Imagine that you're in NZ Central Government. And imagine that you believe that local government in Christchurch is kinda hopeless. You know local government has had an odd fascination with expensive legacy projects. The mayor wants a light rail system with his name on it. And Council, rather than being satisfied with a perfectly functional temporary stadium, wants to hike rates or go into debt to throw money at a bigger one.

You know the literature showing that light rail in a city like Christchurch isn't particularly viable. You know the literature showing that stadiums provide no real economic benefit and that Dunedin's has almost bankrupted the town. Moreover, you know that most people in Christchurch strongly resent that big spending on stadiums be put ahead of other priorities (at least if whatever polling National's doing roughly matches what shows up in the Press's polling).

So, what do you do?

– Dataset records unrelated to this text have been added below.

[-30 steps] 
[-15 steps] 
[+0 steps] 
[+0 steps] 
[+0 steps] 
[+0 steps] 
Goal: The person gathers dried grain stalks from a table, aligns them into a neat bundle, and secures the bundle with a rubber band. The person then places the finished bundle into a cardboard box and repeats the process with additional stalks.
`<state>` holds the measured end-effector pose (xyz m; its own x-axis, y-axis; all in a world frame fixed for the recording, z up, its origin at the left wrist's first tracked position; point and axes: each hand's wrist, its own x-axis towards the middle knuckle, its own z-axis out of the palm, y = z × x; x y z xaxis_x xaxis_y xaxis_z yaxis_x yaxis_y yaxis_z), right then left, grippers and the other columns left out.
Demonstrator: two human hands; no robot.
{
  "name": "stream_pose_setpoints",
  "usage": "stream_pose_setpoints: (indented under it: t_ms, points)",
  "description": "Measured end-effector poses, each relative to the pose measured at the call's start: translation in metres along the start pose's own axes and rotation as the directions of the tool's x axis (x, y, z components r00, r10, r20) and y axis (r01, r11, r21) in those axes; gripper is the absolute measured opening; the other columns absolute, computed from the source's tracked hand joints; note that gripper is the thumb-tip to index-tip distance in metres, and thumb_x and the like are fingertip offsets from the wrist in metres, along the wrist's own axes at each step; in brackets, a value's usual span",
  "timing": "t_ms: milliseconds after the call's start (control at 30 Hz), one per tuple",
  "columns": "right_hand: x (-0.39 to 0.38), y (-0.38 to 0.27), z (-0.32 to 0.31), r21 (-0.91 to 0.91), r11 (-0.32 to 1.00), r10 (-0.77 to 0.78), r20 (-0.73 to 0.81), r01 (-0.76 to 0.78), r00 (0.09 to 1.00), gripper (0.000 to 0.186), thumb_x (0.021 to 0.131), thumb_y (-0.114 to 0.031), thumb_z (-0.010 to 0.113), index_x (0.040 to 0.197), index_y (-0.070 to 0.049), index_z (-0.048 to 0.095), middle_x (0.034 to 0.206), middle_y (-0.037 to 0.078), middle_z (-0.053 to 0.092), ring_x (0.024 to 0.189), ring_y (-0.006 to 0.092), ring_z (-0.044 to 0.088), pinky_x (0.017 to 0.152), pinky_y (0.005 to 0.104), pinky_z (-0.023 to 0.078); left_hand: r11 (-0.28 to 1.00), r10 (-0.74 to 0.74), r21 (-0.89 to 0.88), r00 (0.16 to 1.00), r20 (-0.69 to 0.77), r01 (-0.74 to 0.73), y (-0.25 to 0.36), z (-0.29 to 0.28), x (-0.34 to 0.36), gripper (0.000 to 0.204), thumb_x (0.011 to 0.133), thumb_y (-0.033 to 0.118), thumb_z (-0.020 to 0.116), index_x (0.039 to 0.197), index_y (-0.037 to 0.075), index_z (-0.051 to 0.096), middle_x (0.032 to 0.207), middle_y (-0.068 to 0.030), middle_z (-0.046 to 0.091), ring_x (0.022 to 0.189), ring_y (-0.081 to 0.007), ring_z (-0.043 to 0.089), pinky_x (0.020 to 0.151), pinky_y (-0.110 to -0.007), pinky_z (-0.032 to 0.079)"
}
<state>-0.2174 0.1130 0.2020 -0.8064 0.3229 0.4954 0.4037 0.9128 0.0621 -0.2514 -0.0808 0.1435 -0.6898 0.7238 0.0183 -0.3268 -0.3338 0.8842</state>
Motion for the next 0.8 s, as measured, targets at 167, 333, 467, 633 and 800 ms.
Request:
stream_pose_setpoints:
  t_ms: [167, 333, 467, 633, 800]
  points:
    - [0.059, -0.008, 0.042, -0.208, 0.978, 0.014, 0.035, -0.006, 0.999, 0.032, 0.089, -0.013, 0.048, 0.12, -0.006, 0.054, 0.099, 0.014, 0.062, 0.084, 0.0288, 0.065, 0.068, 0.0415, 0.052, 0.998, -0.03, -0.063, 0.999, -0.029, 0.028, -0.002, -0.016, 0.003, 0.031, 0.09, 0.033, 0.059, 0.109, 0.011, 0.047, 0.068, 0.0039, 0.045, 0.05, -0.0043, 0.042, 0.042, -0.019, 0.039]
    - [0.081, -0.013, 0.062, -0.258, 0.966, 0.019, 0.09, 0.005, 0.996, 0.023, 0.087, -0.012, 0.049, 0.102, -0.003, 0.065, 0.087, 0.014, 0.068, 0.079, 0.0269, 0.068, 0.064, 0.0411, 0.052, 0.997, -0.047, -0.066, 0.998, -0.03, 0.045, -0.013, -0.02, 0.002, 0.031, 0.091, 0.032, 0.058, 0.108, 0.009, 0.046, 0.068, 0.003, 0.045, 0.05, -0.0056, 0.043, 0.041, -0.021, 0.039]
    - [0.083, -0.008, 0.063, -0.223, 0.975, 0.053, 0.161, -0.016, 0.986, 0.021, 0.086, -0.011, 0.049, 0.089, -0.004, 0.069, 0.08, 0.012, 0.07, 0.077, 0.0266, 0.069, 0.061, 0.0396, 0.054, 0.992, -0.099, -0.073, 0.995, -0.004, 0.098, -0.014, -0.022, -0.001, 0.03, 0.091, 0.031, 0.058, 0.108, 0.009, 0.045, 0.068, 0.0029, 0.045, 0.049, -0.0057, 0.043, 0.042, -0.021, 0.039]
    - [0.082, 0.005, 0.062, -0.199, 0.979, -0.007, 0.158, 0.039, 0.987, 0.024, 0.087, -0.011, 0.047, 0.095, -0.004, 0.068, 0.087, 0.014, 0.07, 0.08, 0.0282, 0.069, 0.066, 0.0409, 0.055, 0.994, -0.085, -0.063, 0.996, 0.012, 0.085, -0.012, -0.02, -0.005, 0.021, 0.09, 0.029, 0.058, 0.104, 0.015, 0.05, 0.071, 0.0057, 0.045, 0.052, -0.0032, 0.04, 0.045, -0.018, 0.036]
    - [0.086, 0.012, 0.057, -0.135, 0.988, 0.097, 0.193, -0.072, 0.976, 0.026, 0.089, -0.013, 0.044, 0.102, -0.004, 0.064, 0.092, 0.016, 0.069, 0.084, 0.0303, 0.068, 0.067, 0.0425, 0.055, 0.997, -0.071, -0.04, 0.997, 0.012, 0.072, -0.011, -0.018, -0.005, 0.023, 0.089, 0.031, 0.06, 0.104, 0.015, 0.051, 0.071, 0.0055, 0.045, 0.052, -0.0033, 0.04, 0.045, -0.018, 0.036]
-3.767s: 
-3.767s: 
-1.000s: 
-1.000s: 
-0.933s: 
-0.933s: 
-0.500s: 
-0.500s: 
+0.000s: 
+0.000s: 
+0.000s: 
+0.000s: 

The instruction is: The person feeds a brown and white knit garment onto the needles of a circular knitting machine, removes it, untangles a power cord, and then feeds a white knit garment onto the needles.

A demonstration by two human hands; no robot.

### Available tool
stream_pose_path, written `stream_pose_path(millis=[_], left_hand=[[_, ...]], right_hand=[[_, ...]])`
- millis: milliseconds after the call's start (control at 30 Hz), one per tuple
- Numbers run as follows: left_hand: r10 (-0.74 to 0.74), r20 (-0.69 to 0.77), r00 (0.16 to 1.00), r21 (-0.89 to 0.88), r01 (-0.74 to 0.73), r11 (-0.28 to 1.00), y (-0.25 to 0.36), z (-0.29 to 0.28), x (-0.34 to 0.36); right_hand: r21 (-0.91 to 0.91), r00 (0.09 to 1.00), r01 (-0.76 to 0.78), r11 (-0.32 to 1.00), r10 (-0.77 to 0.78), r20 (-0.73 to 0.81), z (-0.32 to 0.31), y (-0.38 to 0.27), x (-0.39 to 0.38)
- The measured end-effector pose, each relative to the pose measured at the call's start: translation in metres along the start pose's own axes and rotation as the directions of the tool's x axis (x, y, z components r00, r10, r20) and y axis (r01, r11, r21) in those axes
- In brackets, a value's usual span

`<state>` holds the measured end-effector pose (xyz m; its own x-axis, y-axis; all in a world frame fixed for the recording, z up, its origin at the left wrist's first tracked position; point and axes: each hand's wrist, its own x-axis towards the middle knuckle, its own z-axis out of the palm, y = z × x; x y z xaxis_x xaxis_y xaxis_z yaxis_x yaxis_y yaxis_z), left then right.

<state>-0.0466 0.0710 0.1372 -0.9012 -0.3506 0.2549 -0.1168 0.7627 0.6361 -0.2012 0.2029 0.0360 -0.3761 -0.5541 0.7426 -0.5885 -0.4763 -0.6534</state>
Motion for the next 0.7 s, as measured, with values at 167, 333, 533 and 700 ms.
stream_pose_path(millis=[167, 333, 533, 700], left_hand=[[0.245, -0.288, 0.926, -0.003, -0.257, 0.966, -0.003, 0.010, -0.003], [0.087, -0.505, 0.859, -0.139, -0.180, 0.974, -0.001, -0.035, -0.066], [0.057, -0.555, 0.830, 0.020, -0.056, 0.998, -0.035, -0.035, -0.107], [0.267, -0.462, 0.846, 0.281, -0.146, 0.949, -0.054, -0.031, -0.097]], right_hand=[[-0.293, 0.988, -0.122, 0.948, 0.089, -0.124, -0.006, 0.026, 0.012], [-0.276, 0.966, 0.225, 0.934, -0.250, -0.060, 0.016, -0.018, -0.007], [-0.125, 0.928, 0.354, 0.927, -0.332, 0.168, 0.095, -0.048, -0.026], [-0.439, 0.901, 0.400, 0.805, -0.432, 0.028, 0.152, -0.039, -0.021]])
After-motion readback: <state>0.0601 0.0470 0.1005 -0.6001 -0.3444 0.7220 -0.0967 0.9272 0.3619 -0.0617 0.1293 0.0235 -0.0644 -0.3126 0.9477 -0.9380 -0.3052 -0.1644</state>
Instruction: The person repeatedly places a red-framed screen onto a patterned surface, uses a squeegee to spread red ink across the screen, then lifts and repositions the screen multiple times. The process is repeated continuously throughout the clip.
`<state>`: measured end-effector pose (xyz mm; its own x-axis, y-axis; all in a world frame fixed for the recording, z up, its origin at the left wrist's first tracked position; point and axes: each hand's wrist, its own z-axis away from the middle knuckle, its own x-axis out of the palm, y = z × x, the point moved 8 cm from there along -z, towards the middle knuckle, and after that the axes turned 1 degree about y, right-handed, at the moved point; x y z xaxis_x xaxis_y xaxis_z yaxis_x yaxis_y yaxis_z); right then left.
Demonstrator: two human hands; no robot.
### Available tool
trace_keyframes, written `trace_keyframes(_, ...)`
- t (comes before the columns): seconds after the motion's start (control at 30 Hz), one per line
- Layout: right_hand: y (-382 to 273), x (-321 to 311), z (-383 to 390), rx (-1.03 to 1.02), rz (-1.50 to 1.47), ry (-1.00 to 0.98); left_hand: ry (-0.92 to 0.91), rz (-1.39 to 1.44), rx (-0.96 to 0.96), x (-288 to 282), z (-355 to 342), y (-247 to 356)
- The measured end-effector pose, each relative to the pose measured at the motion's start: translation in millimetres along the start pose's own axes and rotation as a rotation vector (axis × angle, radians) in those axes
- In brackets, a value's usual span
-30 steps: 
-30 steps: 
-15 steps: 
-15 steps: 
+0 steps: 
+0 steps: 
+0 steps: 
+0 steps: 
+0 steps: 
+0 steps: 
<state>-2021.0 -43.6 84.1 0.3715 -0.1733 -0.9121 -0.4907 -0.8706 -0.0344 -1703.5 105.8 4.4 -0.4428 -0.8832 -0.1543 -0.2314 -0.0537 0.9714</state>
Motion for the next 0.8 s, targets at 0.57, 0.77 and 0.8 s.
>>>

Put the stadium into the big central plan. Not just any stadium: the most expensive option of those under discussion - a huge covered venue able to seat just under 10% of the total city population. Say Council has to come up with the funding. Then lean on Christchurch that it cover its share of the overall rebuild costs (stadium and convention centre, among other things) by selling other assets rather than by just issuing debt or raising taxes. You know there isn't much that Christchurch Council hates more than the suggestion that it sell Council-held assets. Finally, put the stadium in a spot where you're guaranteed to get substantial local opposition because it'll mean tearing down a heritage building that a local couple have just re-opened after investing substantial amounts of time, effort and money: a couple that are clearly willing to fight hard to keep it because they love it. And not just any heritage building: an art gallery venue that only just finished hosting a pretty popular exhibit. Arts aficionados will overlap substantially with heritage buffs. We all found out in the last month that the city's main art gallery will be out of commission 'till the end of 2013 because they're entirely redoing the foundations to add in earthquake shock absorbers; the proposal would have one of the few galleries left torn down before the main one is back online. The kinds of art folks whose approbation the Mayor, and the Mayor's wife, might seek may not be entirely pleased with him for tearing down a heritage building art gallery in favour of a covered stadium.

Am I crazy for putting maybe a chance in 5 that this isn't National trying to force a stadium on Christchurch but is rather the dad coming across the 8 year old with a cigarette and forcing him to finish the pack to see how well he likes it?
So you think the stadium at Addington that you can't fill isn't good enough, eh? You want a bigger more expensive one? Sure. Have a really big and really expensive one. But you're going to pay for it. Not the easy way with debt that could add to the country's systemic risk. But by selling the things you seem to hold most dear and by earning the shame of those whose approbation you value. Go ahead. Have it. Go on. 
It's likely entirely too subtle a potential play.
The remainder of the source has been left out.